What you write should be an exact copy of the material, from its first line through the line containing "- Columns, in".

» SOURCE MATERIAL
· · ·
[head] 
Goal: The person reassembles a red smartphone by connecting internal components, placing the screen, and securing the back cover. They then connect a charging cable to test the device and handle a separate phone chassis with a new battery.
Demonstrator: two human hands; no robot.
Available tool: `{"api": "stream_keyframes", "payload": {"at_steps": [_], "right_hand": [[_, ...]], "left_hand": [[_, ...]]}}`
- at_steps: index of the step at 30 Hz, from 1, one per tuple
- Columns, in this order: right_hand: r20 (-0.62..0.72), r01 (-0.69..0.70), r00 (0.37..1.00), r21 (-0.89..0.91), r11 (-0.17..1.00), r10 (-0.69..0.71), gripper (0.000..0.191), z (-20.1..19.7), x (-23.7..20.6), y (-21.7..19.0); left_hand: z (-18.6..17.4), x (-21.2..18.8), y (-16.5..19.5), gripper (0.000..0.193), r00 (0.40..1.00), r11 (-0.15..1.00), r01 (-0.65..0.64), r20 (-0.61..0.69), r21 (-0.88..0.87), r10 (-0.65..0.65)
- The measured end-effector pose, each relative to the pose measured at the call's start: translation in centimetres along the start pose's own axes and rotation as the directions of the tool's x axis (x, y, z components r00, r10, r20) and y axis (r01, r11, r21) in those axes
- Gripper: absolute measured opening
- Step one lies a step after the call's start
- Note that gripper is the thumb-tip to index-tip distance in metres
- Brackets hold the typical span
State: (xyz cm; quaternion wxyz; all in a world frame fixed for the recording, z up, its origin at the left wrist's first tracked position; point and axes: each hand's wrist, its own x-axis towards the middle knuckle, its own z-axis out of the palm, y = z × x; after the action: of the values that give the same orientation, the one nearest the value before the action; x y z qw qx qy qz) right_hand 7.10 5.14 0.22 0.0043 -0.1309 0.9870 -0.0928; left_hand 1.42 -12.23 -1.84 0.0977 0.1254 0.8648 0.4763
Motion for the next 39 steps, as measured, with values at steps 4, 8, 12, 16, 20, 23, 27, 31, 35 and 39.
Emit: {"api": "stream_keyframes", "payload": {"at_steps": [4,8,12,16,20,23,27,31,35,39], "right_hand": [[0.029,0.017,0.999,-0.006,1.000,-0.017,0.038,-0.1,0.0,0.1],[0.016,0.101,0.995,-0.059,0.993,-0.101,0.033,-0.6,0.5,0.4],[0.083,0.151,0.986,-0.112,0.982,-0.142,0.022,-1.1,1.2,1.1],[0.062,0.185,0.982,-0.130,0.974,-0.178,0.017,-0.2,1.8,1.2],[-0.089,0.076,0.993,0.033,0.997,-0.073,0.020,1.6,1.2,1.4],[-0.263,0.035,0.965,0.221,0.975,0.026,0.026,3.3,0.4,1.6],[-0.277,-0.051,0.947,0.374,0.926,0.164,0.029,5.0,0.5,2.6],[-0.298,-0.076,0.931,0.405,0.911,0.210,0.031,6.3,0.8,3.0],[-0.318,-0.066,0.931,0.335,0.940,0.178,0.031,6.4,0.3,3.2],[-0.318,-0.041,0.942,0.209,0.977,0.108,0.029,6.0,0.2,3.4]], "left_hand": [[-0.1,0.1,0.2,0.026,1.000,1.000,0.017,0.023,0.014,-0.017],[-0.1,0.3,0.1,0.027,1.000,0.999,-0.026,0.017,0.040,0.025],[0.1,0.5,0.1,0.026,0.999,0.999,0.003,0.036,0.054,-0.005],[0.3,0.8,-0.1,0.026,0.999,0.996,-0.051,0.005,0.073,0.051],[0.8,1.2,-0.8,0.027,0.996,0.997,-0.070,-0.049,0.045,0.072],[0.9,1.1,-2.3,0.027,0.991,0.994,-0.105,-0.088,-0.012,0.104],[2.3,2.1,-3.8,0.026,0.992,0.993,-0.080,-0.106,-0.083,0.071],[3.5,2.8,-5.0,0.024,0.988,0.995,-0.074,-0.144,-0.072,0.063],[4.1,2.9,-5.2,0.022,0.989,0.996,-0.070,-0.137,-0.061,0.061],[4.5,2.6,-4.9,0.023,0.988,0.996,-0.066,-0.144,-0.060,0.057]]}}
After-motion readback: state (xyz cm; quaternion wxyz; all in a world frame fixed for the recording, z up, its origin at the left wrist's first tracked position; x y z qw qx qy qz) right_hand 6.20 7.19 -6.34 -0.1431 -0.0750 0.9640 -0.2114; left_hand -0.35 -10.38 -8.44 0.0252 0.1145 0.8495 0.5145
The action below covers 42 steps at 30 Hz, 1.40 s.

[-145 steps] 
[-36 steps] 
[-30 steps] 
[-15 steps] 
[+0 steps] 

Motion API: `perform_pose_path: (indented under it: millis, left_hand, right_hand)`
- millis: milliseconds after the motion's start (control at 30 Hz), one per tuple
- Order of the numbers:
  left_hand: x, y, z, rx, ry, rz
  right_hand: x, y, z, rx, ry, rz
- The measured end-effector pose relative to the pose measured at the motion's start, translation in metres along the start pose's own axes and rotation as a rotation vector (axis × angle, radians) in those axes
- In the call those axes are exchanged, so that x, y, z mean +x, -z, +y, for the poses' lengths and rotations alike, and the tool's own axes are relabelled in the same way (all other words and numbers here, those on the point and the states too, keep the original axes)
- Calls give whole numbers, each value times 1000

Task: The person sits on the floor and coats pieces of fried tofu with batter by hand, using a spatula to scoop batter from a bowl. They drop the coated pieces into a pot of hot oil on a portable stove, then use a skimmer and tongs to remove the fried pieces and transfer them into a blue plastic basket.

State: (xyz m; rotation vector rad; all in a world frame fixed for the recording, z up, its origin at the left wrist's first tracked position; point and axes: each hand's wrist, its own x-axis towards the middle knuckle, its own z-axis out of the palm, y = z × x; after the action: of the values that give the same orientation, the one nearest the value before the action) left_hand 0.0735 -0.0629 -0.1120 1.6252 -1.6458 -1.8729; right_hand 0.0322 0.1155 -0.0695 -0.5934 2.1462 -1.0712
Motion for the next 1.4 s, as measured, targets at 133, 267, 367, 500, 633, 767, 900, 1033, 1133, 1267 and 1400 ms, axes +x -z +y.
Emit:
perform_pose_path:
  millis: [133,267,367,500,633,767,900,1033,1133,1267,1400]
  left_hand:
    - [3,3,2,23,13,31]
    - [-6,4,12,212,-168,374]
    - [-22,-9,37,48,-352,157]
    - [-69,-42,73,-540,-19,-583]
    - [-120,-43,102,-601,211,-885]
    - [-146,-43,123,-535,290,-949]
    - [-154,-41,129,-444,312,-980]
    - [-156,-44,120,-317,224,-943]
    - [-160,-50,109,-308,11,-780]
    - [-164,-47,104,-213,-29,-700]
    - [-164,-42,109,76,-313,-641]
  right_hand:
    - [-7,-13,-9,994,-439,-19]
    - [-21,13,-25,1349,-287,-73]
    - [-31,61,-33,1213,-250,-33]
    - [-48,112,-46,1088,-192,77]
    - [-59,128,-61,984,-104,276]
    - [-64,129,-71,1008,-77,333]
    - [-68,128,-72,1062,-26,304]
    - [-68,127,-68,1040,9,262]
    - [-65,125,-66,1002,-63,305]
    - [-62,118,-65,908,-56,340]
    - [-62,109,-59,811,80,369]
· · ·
» TASK ANSWER
[head] 
Goal: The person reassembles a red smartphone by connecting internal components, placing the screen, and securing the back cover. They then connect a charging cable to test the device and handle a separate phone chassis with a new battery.
Demonstrator: two human hands; no robot.
Available tool: `{"api": "stream_keyframes", "payload": {"at_steps": [_], "right_hand": [[_, ...]], "left_hand": [[_, ...]]}}`
- at_steps: index of the step at 30 Hz, from 1, one per tuple
- Columns, in this order: right_hand: r20 (-0.62..0.72), r01 (-0.69..0.70), r00 (0.37..1.00), r21 (-0.89..0.91), r11 (-0.17..1.00), r10 (-0.69..0.71), gripper (0.000..0.191), z (-20.1..19.7), x (-23.7..20.6), y (-21.7..19.0); left_hand: z (-18.6..17.4), x (-21.2..18.8), y (-16.5..19.5), gripper (0.000..0.193), r00 (0.40..1.00), r11 (-0.15..1.00), r01 (-0.65..0.64), r20 (-0.61..0.69), r21 (-0.88..0.87), r10 (-0.65..0.65)

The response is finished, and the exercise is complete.